Task statement.
Would you give the listing again exactly as written, minus its pictures?

───

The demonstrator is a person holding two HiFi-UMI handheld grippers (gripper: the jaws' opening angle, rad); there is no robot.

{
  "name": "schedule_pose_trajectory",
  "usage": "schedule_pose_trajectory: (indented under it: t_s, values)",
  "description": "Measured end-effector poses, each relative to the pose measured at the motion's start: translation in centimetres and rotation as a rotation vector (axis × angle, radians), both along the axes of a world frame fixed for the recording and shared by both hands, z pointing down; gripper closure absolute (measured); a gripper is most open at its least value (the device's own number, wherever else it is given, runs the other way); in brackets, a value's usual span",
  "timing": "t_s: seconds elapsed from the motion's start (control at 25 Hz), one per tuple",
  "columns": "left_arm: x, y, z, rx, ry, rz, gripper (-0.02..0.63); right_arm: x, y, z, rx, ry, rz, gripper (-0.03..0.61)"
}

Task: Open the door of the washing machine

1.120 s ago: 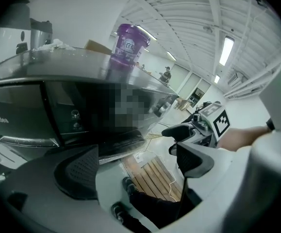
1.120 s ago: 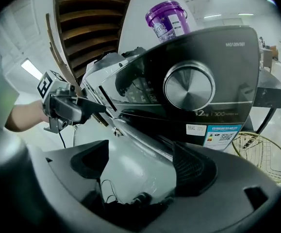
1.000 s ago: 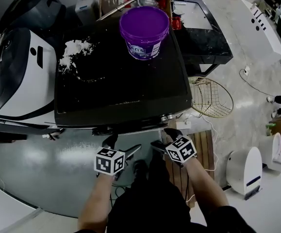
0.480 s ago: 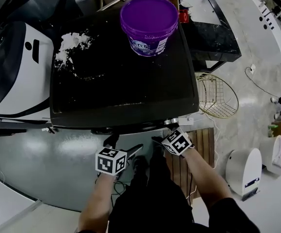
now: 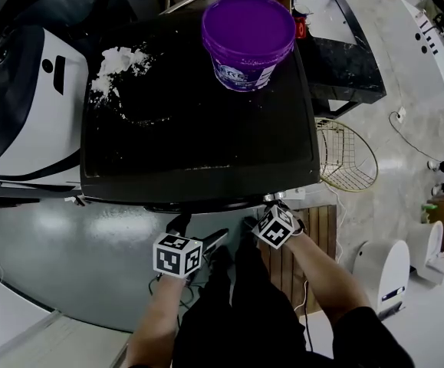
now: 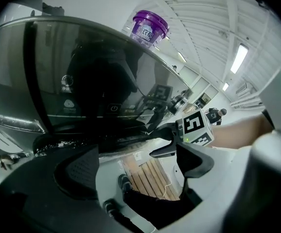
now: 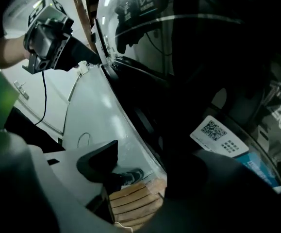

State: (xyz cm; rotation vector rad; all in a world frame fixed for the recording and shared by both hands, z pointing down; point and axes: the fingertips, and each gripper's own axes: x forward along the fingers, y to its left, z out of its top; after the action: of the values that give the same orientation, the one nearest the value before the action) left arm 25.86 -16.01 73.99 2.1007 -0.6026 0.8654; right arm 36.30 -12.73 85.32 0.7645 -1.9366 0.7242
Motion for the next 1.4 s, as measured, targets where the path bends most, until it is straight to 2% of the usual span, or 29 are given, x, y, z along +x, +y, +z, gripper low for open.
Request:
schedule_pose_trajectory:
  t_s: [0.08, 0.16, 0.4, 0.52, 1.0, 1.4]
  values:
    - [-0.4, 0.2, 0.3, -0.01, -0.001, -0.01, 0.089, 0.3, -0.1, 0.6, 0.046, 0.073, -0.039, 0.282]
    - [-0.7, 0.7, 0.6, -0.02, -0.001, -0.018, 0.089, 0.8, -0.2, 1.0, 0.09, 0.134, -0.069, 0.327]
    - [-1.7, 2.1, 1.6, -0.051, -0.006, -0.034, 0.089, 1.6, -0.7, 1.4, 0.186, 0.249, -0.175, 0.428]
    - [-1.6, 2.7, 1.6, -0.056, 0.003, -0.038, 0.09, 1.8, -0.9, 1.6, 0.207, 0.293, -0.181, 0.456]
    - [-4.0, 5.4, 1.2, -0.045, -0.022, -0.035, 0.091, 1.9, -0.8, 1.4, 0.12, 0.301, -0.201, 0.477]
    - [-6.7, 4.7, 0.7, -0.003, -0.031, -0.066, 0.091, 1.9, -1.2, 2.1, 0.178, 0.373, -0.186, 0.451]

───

Reply to the exercise.
The demonstrator is a person holding two HiFi-UMI handheld grippers (gripper: the jaws' opening angle, rad); there is no robot.

{
  "name": "schedule_pose_trajectory",
  "usage": "schedule_pose_trajectory: (indented under it: t_s, values)",
  "description": "Measured end-effector poses, each relative to the pose measured at the motion's start: translation in centimetres and rotation as a rotation vector (axis × angle, radians), both along the axes of a world frame fixed for the recording and shared by both hands, z pointing down; gripper closure absolute (measured); a gripper is most open at its least value (the device's own number, wherever else it is given, runs the other way); in brackets, a value's usual span",
  "timing": "t_s: seconds elapsed from the motion's start (control at 25 Hz), one per tuple",
  "columns": "left_arm: x, y, z, rx, ry, rz, gripper (-0.02..0.63); right_arm: x, y, z, rx, ry, rz, gripper (-0.03..0.61)"
}

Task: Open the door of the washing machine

1.120 s ago: 
1.120 s ago: 
1.000 s ago: 
0.480 s ago: 
now: 
now: 
now: 

State: (xyz cm; rotation vector rad; all in a world frame fixed for the recording and shared by both hands, z pointing down; point and axes: the fingertips, and each gripper's own axes: x forward along the fingers, y to its left, z out of its top; after the action: of the values that give the same orientation, the one nearest the value before the action) left arm 25.86 -16.01 73.99 2.1007 -0.6026 0.8654; right arm 36.30 -12.73 85.32 0.7645 -1.9366 0.7242
Motion for the next 1.4 s, as measured, targets where the path bends most, until it is straight to 2% of the usual span, or 29 are given, x, y, z along +x, +y, +z, gripper low for open.
Request:
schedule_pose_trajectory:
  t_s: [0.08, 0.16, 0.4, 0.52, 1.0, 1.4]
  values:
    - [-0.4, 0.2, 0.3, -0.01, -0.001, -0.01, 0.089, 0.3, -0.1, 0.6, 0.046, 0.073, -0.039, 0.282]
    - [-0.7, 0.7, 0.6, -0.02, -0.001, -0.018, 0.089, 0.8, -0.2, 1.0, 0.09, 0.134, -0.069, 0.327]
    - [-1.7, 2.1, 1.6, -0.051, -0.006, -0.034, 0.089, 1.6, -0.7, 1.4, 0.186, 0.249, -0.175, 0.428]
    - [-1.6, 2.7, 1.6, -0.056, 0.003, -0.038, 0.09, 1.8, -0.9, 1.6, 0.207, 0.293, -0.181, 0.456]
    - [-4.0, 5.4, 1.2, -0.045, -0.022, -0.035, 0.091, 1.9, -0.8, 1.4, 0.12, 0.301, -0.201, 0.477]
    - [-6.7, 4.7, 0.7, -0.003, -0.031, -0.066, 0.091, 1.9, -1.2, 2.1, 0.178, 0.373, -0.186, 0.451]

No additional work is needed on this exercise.